── EXTRACTED INFORMATION ──

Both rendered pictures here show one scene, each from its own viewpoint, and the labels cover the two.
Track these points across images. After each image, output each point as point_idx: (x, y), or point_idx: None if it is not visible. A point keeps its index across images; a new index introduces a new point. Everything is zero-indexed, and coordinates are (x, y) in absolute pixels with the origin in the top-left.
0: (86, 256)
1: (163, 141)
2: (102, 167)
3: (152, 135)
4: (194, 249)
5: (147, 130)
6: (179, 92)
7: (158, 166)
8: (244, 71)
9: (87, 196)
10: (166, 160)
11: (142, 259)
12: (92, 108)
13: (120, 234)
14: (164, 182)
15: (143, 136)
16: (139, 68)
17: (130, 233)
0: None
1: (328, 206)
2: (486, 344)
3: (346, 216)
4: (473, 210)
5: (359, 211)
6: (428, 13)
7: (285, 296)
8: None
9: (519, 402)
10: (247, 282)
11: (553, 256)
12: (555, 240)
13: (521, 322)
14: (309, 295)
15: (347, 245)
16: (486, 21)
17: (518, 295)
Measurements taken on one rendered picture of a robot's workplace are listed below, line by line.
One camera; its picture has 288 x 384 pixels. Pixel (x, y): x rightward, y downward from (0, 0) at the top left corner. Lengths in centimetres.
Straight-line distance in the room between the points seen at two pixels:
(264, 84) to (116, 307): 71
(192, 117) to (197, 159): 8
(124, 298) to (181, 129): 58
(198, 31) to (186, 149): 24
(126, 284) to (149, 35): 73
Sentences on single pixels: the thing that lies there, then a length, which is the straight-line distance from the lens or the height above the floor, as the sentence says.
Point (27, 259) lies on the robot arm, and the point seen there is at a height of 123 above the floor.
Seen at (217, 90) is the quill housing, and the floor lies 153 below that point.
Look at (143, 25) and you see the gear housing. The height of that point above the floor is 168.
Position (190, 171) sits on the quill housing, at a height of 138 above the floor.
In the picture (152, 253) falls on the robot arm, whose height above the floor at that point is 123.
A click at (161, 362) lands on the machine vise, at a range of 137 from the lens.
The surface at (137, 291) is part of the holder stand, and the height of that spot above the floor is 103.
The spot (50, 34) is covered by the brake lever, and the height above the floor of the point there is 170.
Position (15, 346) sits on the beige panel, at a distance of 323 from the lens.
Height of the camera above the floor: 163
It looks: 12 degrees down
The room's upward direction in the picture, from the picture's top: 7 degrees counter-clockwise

───
── EXTRACTED INFORMATION ──

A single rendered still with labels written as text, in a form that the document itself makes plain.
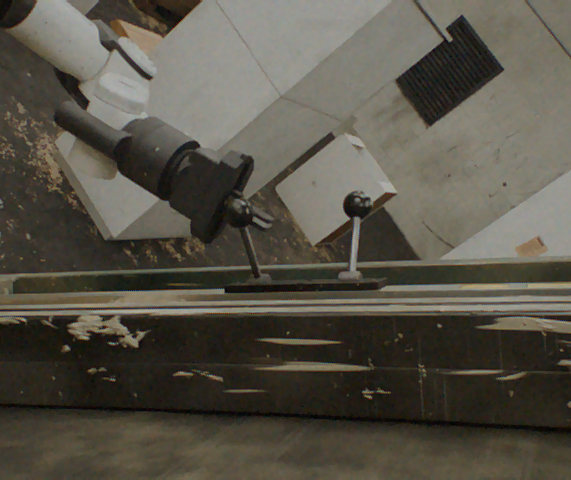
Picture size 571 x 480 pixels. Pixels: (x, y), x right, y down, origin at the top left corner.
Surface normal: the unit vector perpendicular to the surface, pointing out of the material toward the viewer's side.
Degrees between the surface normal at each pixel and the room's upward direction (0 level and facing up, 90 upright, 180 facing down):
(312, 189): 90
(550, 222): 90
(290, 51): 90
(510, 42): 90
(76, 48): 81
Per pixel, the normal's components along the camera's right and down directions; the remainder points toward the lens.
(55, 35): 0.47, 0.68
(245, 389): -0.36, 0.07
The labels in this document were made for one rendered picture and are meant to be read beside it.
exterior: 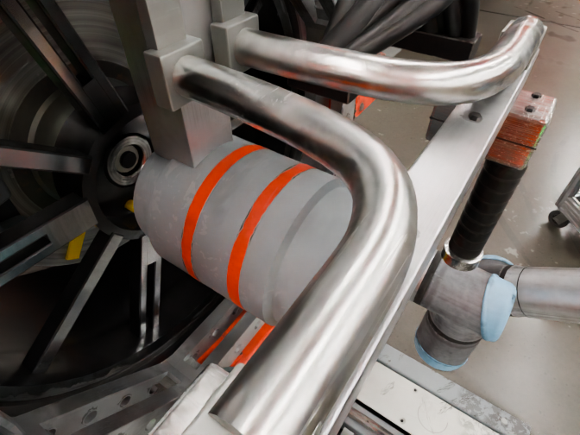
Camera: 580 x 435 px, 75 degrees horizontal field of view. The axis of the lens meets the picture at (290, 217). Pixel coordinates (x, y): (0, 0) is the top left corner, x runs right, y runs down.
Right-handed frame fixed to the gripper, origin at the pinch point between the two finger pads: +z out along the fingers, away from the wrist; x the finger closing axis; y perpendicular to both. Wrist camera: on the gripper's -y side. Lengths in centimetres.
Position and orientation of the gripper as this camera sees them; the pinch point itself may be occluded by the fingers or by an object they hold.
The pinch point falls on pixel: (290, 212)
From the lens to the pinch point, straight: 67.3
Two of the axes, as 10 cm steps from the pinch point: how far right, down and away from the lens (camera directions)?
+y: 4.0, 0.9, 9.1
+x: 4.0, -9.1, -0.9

───

• _WHAT TO WORK ON_
Show all lines from the records above where the word "upward" occurs.

• _FINAL ANSWER_
The room's upward direction in the picture, from the picture's top: 7 degrees counter-clockwise
Degrees between the surface normal at each pixel and the room's upward direction (0 level and facing up, 90 upright, 180 facing down):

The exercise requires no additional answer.